For these reasons, the Court lacks subject matter jurisdiction over plaintiff's complaint. Accordingly, defendants' motion to dismiss will be granted.


[1] In pertinent part, the settlement agreement signed by plaintiff states:

In exchange for the promises made by Roy Stone Transfer Corporation contained in paragraph (2) of this agreement, Lexine Perdue agrees not to institute a law suit under Title VII of the Civil Rights Act of 1964 based on Charge Number XXXXX-XXXX filed with the Equal Employment Opportunity Commission, and the Equal Employment Opportunity Commission agrees not to use this charge as the jurisdictional basis for a civil action under Section 700(f) (1) of Title VII.
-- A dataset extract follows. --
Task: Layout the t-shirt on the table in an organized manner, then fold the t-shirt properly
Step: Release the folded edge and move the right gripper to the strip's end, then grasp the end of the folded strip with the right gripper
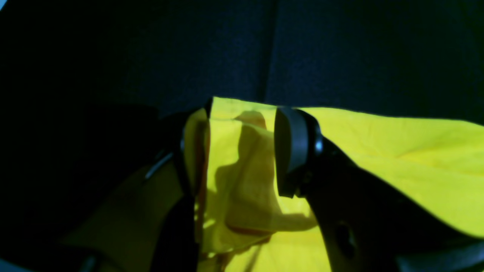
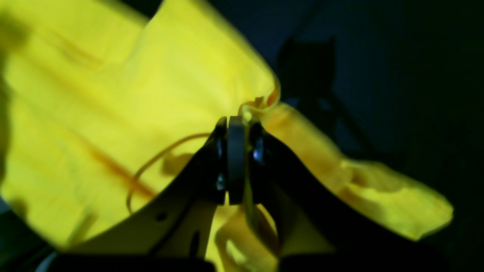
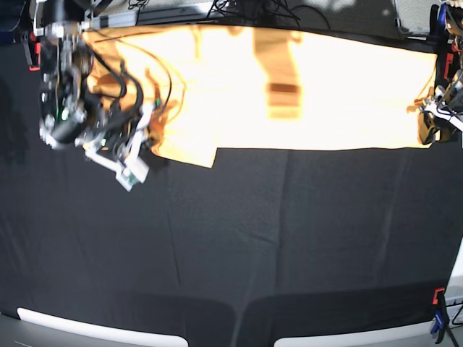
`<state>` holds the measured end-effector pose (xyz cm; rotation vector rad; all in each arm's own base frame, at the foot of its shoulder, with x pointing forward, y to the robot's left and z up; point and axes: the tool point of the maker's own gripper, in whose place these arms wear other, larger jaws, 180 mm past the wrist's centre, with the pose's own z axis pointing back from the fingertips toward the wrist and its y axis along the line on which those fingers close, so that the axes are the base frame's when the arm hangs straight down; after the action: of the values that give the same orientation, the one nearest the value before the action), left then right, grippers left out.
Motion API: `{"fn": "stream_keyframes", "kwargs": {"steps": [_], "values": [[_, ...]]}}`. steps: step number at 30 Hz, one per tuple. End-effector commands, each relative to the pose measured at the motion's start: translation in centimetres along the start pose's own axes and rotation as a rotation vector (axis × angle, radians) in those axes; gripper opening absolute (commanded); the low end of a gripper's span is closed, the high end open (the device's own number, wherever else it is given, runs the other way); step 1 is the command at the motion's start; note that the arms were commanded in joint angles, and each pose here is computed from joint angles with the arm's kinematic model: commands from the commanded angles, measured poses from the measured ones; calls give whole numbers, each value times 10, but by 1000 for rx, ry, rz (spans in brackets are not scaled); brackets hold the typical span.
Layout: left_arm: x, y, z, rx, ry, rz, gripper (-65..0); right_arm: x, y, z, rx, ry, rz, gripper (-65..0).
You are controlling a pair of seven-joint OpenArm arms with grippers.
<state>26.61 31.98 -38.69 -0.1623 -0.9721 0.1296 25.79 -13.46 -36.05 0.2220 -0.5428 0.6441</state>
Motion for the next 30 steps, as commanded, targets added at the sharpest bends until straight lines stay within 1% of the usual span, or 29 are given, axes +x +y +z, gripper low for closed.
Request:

[2] 42 U.S.C. § 2000e-5(f) authorizes the EEOC to issue a right-to-sue letter only if "the Commission has not entered into a conciliation agreement to which the person aggrieved is a party."

[3] Although these charges might be barred by 42 U.S.C. § 2000e-5(e), equitable considerations may toll the running of the 180-day period. See, e.g., Smallwood v. United Air Lines, Inc., 661 F.2d 303 (4th Cir. 1981). This issue is not presently before the Court, however, and the Court has no opinion as to whether § 2000e-5(e) would bar these charges.

[4] 28 U.S.C. § 1343 states, in pertinent part:

The district courts shall have original jurisdiction of any civil action authorized by law to be commenced by any person:

. . . . .

(3) To redress the deprivation, under color of any State law, statute, ordinance, regulation, custom or usage, of any right, privilege or immunity secured by the Constitution of the United States or by any Act of Congress providing for equal rights of citizens or of all persons within the jurisdiction of the United States;

(4) To recover damages or to secure equitable or other relief under any Act of Congress providing for the protection of civil rights, including the right to vote.